Después de un rato, parecía que el otro lado había respondido la llamada. Solo escuchó cómo Shen Qing gritaba con furia: "Xia An, ¿está Qichen en tu casa?"
Zhang Lu comprendió entonces que Shen Qing estaba llamando a Lu Qichen. En ese momento, un pequeño fastidio cruzó por su rostro. ¿Para qué le llamaba a Xia An? Parecía como si solo ella pudiera encontrar a Lu Qichen. Con esta idea, Zhang Lu mordió su labio y en sus ojos se reflejó una pizca de ira.
Xia An, que había tenido dificultades para conciliar el sueño por la situación, escuchó ese teléfono a mitad de la noche.

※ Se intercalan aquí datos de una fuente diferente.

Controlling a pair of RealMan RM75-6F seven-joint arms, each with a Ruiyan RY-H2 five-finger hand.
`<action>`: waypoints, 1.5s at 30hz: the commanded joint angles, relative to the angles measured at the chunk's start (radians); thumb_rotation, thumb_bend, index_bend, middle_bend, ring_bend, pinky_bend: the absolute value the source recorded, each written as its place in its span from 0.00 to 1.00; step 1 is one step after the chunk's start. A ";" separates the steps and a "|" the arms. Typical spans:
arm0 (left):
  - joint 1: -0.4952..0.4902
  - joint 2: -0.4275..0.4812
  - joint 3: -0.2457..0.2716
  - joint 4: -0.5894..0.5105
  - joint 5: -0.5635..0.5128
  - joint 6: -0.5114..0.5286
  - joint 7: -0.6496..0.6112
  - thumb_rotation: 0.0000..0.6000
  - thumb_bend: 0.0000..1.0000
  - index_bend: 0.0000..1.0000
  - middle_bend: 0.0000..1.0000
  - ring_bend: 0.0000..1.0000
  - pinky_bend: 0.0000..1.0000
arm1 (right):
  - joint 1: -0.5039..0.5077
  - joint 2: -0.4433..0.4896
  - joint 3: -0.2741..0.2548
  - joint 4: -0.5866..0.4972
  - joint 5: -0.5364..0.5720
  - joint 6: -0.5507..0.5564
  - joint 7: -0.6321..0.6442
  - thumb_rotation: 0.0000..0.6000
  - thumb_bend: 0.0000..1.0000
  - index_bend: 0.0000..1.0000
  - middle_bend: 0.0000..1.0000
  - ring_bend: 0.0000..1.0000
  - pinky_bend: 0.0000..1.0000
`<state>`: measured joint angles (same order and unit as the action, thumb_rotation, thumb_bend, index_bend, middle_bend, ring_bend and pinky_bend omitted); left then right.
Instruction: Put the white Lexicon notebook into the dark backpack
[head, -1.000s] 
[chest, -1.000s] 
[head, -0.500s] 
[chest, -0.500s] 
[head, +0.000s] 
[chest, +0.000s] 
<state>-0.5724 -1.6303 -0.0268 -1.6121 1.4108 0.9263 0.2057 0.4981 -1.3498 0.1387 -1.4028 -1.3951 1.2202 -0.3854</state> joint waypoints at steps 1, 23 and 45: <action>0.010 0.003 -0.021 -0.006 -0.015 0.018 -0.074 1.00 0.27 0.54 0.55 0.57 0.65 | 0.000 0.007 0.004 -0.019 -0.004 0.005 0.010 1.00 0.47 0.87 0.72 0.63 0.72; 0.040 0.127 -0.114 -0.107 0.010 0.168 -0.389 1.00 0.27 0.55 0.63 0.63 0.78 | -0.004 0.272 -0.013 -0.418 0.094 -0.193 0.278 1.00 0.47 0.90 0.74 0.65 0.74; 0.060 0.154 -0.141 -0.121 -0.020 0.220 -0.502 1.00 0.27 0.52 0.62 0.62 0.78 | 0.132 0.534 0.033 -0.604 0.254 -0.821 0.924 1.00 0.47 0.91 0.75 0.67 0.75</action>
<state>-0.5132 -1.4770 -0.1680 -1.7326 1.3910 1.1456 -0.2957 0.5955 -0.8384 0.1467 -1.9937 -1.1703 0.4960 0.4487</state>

Al ver que le llamaba Shen Qing, no sabía qué hacer. De repente, se dio cuenta de que Lu Qichen podría estar en problemas.
Sin dudarlo, Xia An atendió la llamada. Shen Qing comenzó inmediatamente: "Madre, ¿cuánto tiempo ha pasado desde que vimos a Qichen? ¿No lo sabes?"
"¡No te hagas el tono! Xia An, te advierto, si algo le pasa a mi hijo, te juro que no te dejaré en paz!"
Xia An estaba segura de cuánto se preocupaba por Lu Qichen, pero sabía que no podía mostrarlo frente a Shen Qing. Quería que las cosas terminaran de una vez para siempre, separarse del todo y hacer que Shen Qing comprendiera que ella y Lu Qichen no tenían nada más entre ellos.
"Madre, ¿no recuerdas cuánto tiempo ha pasado desde la última vez que lo vi? ¡Por supuesto que lo haré! No sabes dónde está, así que déjame colgar," Xia An respondió con voz firme y dejó el teléfono.
Sin embargo, una vez colgado, Xia An no se sintió tan tranquila. Su mente estaba ocupada pensando si Lu Qichen había realmente tenido algún problema.
Xia An cogió su teléfono nuevamente, indecisa entre llamarse a Lu Qichen o no. Después de varios intentos, finalmente decidió no hacerlo y salió al balcón para respirar un poco de aire fresco e intentar mantenerse despierta.
"Lu Qichen, si realmente te ha pasado algo, me sentiré eternamente culpable. ¡Por favor, no pases nada! " Xia An dijo esto, y dos lágrimas cayeron por sus mejillas.
Xia An se limpió los ojos con un pañuelo, inspiró profundamente antes de volver a intentar conciliar el sueño. Se decía a sí misma que Lu Qichen no era tan fácil de caer en problemas; más bien, pretendía esconderse para que Shen Qing lo perdiera.
No funcionaba mucho este consuelo y finalmente, cuando la mañana se acercaba, Xia An cayó dormida.
En Jing Yuan, Zhang Lu notó cómo Shen Qing no podía quedarse tranquila. Shen Qing estaba tan enfadada por el llamado de Xia An que ni siquiera podía quedarse dormida. Naturalmente, Zhang Lu tuvo que acompañarla, a pesar de su cansancio, porque si Shen Qing se iba a la cama, ella no podría hacer lo mismo.